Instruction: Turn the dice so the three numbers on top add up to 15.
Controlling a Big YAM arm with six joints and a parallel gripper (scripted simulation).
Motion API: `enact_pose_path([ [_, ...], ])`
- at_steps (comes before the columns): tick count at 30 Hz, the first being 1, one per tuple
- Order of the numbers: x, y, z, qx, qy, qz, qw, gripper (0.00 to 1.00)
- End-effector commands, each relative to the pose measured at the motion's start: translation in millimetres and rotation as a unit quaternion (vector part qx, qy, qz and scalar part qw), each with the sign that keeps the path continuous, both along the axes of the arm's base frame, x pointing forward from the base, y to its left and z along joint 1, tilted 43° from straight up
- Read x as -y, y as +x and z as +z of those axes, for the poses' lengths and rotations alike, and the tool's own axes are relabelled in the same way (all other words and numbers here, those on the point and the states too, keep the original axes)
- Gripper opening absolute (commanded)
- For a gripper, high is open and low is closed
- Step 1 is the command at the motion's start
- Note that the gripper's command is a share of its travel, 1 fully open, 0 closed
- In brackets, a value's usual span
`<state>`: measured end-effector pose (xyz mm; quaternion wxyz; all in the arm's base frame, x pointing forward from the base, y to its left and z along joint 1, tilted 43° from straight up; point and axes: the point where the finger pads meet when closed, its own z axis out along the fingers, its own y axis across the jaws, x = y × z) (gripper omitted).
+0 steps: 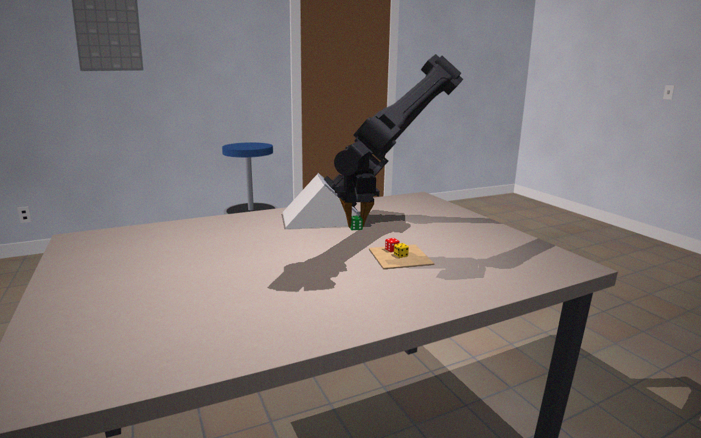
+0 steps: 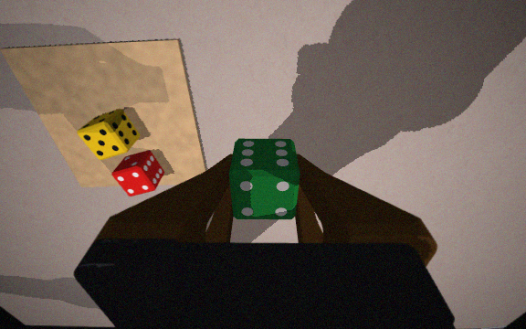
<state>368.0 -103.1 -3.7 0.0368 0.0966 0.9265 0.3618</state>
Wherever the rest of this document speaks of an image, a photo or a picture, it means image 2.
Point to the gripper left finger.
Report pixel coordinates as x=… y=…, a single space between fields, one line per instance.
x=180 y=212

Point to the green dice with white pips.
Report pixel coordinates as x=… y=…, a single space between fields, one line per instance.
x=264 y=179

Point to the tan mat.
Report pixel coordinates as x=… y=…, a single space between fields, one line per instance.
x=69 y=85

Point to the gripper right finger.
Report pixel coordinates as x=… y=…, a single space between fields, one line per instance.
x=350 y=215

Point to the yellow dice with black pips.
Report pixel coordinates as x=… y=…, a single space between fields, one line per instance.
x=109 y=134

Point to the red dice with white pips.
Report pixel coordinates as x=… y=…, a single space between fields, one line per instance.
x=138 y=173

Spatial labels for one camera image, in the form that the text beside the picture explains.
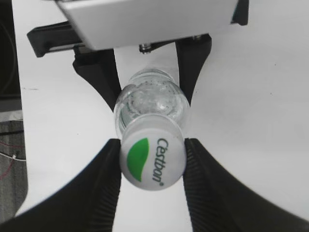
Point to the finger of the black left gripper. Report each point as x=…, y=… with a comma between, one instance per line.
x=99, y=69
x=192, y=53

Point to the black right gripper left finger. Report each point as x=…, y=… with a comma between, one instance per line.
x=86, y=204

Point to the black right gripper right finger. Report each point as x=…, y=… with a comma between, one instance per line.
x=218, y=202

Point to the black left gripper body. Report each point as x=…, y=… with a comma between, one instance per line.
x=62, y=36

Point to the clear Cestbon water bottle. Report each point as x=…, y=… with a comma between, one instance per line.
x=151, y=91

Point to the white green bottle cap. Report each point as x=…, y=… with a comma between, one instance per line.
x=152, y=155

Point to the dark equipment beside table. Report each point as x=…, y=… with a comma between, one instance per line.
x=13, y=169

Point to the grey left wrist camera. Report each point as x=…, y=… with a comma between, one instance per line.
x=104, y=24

***

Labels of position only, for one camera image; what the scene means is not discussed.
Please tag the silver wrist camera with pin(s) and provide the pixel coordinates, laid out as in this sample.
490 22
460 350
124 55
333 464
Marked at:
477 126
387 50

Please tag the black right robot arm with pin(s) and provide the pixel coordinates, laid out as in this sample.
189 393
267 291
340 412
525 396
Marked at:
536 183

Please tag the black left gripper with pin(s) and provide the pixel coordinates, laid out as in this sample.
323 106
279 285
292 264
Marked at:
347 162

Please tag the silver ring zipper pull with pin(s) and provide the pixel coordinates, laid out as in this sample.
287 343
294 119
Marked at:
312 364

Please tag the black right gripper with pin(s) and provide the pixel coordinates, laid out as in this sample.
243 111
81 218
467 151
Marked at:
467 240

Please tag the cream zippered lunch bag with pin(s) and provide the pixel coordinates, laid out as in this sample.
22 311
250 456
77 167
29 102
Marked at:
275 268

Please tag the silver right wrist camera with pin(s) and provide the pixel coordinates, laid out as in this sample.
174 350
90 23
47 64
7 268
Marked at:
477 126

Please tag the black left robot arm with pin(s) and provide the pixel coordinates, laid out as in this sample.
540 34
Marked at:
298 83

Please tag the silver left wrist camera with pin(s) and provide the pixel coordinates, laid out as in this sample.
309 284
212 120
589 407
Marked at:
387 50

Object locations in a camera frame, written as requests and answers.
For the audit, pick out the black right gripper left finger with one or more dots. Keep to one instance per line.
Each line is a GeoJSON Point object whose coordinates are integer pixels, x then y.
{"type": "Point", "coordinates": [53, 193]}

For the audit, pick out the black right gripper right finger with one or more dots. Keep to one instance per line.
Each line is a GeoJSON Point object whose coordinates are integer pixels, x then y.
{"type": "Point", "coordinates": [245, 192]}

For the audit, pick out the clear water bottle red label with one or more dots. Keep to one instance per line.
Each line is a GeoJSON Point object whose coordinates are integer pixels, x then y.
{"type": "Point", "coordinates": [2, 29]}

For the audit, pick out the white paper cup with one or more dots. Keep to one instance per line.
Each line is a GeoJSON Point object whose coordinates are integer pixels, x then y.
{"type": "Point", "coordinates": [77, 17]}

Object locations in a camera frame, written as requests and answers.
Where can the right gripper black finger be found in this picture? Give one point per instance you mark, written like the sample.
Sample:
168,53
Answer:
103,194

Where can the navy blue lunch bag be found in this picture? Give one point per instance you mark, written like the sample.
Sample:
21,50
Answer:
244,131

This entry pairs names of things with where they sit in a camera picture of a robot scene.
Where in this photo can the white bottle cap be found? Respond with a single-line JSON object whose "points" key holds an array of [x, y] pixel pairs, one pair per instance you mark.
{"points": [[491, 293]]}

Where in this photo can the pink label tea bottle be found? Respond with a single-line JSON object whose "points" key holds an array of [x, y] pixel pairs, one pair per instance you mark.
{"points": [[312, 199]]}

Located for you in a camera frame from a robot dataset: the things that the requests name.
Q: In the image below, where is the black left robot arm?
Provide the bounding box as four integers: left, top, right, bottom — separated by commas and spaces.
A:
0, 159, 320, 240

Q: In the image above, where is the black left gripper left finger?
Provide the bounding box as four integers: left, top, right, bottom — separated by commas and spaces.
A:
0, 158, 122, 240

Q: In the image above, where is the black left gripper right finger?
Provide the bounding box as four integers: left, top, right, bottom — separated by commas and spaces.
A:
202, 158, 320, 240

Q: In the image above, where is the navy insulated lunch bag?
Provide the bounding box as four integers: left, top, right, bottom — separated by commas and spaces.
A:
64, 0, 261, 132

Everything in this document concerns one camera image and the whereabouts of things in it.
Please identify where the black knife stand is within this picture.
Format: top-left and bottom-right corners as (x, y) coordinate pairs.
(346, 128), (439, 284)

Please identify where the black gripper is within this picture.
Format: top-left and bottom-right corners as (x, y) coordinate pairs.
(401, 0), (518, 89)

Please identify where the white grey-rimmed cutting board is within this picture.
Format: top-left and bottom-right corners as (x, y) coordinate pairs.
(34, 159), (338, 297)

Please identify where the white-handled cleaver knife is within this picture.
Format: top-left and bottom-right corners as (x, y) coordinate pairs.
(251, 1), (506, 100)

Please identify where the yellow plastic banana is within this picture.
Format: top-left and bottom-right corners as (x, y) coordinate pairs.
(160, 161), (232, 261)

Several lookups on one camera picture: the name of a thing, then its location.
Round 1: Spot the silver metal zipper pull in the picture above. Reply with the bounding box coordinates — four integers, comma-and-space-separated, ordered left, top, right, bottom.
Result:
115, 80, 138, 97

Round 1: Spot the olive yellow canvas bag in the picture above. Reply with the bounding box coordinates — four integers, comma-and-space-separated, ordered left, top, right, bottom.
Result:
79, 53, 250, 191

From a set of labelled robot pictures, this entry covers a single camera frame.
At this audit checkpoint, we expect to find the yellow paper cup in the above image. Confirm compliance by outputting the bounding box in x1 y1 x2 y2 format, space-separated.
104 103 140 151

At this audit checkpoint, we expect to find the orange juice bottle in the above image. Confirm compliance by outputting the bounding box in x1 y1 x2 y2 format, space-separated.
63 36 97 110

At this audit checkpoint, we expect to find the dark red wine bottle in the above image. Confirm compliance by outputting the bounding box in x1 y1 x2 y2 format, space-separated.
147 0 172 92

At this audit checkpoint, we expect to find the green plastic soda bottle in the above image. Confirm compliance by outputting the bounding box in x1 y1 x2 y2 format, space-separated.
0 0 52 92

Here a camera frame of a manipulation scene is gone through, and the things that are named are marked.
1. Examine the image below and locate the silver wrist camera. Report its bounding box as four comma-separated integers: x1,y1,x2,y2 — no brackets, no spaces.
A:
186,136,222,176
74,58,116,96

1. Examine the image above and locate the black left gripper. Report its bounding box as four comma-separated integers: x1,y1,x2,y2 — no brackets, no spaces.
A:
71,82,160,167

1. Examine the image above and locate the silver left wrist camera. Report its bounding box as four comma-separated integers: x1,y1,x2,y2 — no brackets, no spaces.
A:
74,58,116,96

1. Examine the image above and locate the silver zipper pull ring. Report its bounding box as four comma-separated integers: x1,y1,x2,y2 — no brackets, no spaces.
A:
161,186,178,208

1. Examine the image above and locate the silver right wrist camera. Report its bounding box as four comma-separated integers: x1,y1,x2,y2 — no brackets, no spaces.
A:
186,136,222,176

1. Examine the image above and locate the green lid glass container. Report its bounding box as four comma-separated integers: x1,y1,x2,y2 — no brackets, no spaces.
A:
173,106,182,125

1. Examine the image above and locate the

***

> _PROBLEM TO WORK ON_:
For the word "document", please say how many lines in the entries hold it, with only the number as the reply.

> _SOLUTION TO THE PROBLEM_:
2